» Task input

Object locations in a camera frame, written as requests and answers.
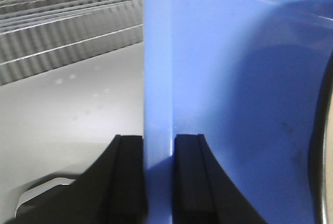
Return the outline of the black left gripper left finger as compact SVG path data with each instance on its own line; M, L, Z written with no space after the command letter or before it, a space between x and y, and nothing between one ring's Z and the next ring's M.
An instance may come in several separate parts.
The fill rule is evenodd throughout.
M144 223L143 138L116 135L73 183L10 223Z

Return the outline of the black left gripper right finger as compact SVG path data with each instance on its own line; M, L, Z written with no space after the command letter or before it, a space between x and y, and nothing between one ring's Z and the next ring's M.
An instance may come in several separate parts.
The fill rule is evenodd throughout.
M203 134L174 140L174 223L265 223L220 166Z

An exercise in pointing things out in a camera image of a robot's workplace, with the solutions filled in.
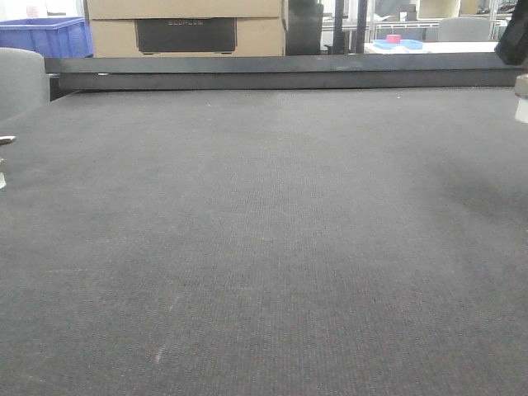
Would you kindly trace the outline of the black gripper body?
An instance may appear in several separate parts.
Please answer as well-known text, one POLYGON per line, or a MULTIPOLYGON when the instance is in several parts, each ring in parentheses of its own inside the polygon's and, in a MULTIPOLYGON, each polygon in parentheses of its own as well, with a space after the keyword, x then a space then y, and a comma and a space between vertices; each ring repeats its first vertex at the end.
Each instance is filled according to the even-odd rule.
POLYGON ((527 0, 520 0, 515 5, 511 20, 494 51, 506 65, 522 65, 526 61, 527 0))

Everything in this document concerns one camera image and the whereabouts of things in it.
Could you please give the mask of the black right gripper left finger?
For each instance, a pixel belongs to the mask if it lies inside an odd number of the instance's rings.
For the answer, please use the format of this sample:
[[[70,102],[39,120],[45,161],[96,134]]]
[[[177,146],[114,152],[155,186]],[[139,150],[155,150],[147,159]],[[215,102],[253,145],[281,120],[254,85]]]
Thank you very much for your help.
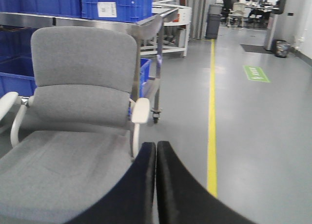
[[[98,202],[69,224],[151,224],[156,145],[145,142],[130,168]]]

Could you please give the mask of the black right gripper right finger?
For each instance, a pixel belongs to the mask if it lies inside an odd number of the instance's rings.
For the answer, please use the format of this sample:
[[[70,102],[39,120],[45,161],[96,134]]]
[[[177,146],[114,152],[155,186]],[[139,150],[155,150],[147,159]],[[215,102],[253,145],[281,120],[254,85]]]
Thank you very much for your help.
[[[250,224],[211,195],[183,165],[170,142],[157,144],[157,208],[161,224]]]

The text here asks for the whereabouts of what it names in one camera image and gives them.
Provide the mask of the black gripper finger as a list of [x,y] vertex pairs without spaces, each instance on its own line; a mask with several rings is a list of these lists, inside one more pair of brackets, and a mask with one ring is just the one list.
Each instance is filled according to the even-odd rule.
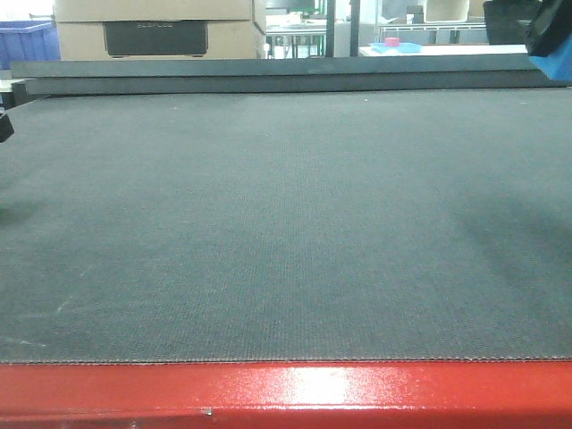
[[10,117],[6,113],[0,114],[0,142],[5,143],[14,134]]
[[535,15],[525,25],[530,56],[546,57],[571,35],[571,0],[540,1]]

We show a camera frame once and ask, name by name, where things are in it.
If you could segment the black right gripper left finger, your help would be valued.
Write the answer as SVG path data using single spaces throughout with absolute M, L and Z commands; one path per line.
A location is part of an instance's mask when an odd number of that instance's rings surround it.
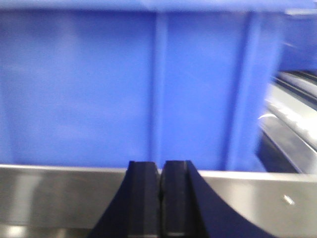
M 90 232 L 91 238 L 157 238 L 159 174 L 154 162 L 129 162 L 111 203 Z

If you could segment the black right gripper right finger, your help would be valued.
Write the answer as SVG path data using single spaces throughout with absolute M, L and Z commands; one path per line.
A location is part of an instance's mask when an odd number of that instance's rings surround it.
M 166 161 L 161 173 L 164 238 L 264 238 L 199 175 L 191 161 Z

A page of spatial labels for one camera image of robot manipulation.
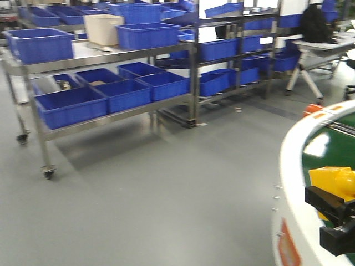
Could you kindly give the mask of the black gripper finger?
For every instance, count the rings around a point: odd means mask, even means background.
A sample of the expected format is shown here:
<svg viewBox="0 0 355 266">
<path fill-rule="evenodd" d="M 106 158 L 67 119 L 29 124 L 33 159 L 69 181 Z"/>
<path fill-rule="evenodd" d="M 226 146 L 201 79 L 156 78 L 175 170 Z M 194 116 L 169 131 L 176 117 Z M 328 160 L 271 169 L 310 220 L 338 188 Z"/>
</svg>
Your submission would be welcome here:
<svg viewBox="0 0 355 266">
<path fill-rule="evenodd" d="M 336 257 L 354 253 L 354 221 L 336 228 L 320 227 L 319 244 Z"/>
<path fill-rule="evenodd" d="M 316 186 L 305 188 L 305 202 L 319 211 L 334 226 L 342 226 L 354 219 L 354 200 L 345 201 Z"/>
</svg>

...

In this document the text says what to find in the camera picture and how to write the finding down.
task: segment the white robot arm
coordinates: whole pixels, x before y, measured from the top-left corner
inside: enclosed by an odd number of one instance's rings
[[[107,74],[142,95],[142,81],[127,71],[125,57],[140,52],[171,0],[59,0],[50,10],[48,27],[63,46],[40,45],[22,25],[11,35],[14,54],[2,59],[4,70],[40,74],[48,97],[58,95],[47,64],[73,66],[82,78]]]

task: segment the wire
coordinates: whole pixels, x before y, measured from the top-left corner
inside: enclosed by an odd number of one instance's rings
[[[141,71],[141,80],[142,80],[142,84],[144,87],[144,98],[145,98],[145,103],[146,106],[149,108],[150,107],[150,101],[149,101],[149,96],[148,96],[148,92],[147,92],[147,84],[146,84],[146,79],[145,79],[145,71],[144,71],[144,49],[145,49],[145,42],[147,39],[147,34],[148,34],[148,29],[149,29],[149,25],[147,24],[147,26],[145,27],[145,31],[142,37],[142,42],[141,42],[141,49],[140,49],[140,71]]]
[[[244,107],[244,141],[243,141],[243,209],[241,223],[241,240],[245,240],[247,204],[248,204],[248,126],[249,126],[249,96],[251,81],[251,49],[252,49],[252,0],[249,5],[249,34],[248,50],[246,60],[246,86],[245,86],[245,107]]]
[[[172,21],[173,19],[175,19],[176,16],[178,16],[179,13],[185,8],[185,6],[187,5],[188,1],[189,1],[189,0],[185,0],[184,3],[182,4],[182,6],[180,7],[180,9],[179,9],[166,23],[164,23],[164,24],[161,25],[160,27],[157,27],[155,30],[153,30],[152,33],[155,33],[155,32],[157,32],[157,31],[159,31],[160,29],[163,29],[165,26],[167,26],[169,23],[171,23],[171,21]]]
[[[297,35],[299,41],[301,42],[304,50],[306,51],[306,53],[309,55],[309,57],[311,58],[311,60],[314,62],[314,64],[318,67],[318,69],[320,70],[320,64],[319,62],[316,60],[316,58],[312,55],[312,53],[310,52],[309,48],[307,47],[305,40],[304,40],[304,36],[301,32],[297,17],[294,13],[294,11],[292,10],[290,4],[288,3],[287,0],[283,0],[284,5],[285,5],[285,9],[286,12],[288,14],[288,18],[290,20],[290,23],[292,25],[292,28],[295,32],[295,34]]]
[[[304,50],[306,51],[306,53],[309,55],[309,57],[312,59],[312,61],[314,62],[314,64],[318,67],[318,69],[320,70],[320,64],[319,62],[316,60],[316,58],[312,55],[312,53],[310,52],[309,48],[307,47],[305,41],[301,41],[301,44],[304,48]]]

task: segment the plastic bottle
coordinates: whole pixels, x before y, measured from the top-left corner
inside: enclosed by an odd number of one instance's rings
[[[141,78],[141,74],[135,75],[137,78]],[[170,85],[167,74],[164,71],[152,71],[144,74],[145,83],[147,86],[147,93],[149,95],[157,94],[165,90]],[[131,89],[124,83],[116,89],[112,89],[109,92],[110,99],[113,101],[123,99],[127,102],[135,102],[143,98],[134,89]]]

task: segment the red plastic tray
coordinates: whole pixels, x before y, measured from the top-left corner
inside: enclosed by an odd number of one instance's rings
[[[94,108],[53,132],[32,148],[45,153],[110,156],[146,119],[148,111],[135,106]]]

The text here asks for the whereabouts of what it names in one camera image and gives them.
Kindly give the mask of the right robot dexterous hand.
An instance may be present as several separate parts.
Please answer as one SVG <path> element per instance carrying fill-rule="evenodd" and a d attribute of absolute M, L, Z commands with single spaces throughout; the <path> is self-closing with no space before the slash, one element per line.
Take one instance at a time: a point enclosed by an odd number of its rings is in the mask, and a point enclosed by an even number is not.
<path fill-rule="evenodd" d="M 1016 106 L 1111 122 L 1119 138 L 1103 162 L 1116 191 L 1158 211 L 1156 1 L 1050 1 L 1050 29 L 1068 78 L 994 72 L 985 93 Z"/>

» Problem to work on
Go through the listing above and return each line where the word "separate" occurs.

» Written response
An instance may come in several separate parts.
An instance may come in several separate parts.
An instance may appear in several separate parts.
An instance may be present as several separate parts.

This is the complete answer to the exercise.